**Exercise details:**
Determine the number of lines below that contain the string "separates", and state only that number.

**Data extract:**
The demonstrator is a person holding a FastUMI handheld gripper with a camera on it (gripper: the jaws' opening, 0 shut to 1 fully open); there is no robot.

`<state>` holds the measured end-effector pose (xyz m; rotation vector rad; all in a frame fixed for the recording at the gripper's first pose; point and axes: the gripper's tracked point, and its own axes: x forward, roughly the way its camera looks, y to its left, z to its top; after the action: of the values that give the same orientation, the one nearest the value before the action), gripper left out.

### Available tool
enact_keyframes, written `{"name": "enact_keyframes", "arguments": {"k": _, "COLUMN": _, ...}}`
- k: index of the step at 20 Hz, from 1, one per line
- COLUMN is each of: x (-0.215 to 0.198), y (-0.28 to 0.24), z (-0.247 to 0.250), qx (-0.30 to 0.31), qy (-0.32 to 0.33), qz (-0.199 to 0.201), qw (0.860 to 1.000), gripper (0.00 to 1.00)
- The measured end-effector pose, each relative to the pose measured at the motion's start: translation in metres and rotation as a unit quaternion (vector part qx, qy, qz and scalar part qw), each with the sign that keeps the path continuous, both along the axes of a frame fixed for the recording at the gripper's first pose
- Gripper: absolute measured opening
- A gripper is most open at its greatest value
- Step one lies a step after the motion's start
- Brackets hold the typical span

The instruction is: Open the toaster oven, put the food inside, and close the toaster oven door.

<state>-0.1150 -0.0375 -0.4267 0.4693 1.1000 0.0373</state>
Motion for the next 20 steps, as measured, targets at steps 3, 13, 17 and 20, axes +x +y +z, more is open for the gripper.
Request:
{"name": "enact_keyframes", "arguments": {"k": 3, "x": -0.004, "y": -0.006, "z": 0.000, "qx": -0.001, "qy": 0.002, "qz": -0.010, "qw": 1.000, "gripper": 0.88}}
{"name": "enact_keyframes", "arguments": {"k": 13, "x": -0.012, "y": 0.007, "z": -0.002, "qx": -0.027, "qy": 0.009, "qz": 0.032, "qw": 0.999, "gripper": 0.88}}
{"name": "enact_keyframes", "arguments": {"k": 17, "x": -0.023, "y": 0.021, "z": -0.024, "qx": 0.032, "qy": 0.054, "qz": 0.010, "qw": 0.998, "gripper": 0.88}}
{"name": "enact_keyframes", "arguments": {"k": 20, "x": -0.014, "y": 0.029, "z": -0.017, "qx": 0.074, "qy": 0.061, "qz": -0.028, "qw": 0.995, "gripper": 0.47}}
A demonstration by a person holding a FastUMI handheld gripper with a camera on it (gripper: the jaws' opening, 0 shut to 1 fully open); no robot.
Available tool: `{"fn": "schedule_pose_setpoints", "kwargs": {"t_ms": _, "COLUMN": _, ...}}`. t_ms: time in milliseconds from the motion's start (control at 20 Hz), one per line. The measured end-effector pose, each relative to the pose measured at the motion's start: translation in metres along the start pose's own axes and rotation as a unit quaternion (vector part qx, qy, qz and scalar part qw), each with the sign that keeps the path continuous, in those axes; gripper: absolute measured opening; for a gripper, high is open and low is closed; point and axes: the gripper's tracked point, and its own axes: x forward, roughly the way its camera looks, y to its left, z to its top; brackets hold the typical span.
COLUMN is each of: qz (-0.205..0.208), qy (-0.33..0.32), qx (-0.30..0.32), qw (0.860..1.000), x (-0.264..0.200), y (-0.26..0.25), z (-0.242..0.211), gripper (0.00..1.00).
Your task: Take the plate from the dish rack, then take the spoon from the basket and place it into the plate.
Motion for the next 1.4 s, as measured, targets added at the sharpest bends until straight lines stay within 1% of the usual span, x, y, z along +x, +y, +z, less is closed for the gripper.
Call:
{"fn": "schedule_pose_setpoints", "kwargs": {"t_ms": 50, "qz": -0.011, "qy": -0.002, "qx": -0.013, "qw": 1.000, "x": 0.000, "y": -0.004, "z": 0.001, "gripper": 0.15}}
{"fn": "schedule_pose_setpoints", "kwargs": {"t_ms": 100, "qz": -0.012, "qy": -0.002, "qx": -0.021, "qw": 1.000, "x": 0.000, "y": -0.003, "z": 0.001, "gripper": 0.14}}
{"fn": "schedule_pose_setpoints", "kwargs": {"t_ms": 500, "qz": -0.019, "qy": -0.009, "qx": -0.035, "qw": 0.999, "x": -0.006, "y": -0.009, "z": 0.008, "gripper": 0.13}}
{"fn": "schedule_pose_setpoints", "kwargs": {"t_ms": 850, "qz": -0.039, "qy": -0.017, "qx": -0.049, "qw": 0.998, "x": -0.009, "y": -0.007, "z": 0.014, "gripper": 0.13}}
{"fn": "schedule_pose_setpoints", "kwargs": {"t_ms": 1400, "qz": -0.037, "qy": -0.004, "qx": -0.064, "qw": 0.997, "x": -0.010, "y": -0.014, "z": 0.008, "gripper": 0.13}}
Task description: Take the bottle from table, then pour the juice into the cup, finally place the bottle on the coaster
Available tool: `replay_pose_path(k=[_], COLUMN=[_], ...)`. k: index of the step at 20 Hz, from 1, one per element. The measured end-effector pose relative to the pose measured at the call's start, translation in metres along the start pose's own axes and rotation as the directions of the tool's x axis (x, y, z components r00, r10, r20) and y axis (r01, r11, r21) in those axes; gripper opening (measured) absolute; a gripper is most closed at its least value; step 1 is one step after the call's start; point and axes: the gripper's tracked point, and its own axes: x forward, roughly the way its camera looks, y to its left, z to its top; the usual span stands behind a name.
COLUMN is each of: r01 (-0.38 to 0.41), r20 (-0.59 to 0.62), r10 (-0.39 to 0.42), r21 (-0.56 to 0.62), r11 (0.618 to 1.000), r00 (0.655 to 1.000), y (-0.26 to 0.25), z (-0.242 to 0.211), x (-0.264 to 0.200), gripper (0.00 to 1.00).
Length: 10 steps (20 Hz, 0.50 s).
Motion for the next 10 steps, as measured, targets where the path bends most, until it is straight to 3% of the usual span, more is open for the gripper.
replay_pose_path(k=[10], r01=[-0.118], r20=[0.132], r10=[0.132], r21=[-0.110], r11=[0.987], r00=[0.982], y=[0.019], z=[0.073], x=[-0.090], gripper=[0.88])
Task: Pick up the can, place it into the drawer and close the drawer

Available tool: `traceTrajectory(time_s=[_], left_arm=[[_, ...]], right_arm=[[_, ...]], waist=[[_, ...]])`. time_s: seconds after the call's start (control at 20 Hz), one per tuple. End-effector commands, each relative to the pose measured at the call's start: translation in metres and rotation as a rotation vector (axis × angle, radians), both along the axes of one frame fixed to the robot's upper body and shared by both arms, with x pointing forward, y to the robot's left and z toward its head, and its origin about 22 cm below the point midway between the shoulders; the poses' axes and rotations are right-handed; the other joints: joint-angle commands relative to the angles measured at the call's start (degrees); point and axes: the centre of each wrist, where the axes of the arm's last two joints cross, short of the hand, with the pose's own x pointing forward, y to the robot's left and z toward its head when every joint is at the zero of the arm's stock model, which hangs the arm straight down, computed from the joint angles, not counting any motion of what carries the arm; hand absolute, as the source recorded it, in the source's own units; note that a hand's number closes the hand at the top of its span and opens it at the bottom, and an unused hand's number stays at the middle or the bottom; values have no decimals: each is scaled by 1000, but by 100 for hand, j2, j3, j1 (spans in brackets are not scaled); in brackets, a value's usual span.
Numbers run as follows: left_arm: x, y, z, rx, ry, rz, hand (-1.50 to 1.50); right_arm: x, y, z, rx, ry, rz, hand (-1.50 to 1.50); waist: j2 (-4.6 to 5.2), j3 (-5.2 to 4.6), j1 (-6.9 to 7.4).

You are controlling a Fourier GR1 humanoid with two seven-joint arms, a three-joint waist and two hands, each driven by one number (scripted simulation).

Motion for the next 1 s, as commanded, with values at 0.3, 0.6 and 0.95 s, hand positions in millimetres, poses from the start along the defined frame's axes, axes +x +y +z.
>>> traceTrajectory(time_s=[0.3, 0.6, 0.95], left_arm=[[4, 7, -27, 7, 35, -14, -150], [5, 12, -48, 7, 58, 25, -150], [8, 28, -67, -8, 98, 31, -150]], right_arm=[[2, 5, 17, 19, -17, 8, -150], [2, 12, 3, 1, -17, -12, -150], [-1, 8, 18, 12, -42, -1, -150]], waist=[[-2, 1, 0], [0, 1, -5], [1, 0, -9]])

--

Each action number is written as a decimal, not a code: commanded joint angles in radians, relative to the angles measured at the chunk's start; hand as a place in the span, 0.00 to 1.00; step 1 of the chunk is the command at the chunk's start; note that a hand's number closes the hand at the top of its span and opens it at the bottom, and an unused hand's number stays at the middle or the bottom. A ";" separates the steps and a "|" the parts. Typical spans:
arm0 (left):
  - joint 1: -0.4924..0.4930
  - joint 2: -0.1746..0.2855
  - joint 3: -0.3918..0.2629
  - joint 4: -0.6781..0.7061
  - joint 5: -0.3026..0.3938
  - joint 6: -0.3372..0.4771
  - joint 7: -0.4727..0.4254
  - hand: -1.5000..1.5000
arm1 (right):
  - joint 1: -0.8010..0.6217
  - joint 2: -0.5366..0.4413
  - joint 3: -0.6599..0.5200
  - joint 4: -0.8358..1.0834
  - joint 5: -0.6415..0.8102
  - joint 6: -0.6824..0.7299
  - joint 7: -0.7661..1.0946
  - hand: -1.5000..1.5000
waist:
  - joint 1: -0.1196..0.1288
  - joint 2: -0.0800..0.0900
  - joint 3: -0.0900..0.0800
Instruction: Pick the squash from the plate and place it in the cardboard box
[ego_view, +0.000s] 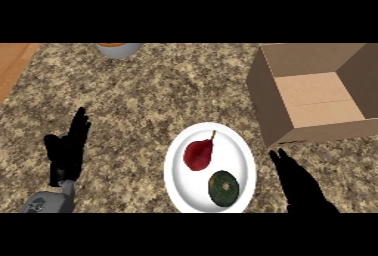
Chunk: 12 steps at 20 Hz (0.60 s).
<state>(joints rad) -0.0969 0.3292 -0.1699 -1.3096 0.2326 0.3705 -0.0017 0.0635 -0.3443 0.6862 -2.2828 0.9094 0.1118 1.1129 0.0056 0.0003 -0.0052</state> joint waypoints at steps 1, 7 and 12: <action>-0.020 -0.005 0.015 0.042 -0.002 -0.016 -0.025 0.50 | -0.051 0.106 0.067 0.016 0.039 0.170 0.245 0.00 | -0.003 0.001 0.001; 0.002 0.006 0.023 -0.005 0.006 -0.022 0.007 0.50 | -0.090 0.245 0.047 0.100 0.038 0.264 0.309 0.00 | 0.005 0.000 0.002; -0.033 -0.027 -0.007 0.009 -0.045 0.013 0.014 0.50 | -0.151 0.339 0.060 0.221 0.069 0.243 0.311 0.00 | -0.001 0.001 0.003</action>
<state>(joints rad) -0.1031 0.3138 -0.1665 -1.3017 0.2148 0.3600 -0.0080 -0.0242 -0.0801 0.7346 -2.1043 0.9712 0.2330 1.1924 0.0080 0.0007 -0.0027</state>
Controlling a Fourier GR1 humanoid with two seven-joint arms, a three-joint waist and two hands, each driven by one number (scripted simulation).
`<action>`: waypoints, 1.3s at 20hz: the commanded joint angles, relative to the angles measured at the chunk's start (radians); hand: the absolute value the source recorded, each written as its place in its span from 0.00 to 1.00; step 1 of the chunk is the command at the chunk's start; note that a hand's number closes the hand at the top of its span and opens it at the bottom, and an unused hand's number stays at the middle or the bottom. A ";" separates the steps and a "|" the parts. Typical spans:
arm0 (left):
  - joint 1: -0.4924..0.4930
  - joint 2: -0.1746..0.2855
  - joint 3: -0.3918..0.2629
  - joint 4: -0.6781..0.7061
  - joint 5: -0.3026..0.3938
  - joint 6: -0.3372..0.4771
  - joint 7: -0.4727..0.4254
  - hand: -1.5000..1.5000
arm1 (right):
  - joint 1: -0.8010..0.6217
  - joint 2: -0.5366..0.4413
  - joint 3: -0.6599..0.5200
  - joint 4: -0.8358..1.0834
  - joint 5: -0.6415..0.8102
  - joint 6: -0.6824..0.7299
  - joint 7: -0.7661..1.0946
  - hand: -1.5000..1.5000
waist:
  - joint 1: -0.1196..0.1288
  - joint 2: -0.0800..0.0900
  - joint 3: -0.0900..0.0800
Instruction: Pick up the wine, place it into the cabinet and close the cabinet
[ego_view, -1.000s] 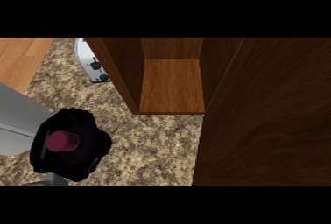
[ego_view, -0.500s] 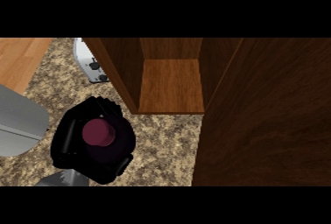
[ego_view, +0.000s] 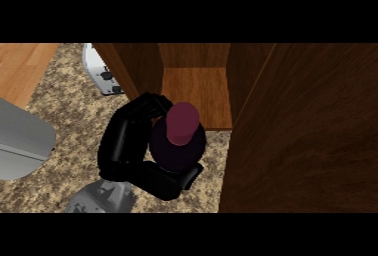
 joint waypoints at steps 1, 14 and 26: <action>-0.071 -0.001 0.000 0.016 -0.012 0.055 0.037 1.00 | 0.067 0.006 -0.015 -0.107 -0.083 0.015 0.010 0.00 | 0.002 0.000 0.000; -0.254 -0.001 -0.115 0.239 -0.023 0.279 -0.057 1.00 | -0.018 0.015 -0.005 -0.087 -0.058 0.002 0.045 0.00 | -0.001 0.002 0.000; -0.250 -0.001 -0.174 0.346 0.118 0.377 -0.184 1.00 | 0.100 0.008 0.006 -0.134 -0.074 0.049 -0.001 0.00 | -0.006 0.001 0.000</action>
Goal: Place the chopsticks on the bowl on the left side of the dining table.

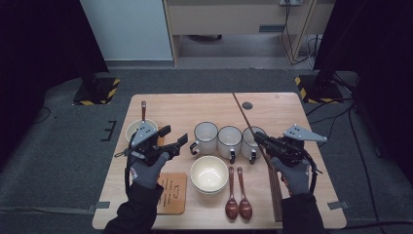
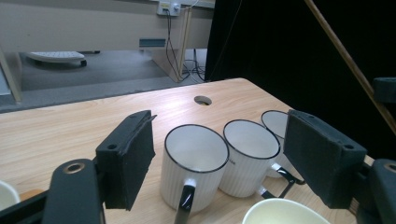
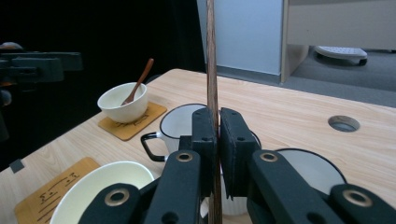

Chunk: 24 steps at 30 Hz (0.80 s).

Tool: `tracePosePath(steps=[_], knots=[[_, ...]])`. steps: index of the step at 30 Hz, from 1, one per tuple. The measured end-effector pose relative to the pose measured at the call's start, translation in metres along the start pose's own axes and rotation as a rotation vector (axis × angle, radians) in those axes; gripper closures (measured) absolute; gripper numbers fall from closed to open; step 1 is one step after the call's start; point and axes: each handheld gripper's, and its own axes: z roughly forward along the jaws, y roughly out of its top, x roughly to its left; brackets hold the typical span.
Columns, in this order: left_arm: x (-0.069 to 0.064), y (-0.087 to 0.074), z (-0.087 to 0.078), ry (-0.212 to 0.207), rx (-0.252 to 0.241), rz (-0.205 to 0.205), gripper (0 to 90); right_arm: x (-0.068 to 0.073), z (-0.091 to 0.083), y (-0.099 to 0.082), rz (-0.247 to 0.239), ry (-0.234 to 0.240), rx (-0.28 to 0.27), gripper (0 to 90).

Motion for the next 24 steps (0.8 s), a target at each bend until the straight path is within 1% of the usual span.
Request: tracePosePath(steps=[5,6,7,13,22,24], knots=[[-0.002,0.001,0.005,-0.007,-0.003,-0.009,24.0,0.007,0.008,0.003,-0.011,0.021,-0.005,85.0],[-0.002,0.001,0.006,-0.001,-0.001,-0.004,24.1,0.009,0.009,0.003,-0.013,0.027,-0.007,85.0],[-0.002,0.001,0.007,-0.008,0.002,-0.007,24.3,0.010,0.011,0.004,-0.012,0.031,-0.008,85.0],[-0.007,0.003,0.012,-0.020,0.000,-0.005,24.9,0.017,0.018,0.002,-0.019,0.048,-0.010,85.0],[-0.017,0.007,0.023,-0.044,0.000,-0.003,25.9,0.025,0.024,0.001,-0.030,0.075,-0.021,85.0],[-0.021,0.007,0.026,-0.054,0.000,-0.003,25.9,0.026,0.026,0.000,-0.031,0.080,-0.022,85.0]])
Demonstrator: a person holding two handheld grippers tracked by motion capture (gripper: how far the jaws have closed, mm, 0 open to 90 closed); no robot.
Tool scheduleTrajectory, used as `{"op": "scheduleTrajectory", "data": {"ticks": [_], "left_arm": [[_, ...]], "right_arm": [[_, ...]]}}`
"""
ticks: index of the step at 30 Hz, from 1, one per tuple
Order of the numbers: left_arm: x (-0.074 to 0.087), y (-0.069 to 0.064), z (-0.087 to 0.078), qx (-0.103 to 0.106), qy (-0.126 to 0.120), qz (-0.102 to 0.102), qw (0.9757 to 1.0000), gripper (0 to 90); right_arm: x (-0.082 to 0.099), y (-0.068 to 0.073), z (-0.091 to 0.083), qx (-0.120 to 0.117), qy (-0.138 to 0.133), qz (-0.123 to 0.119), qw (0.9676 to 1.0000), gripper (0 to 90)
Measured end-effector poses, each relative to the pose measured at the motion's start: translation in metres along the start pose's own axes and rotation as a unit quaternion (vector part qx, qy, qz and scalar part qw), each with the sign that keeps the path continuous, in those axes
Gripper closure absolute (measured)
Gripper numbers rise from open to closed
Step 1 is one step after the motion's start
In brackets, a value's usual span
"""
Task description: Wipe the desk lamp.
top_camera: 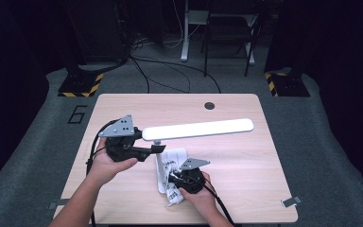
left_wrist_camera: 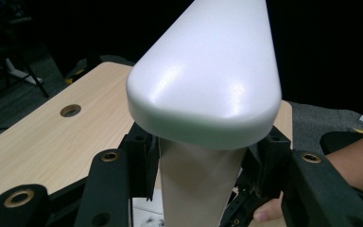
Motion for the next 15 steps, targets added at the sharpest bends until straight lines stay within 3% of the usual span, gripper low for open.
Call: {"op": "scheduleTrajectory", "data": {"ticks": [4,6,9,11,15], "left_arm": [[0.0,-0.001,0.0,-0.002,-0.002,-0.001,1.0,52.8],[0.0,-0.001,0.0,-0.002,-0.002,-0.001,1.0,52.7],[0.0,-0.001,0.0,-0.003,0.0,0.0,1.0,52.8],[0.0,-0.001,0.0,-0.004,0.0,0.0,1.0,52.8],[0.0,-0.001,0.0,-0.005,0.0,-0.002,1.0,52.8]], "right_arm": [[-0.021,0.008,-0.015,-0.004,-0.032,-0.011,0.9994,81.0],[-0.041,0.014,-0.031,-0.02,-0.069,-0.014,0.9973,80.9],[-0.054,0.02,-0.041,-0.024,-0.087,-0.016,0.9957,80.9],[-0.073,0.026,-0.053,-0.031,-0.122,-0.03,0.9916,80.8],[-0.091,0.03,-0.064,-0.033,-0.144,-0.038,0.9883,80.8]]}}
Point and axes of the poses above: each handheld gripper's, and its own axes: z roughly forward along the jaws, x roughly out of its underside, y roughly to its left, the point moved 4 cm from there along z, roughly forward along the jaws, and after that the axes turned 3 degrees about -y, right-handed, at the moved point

**Worked solution:**
2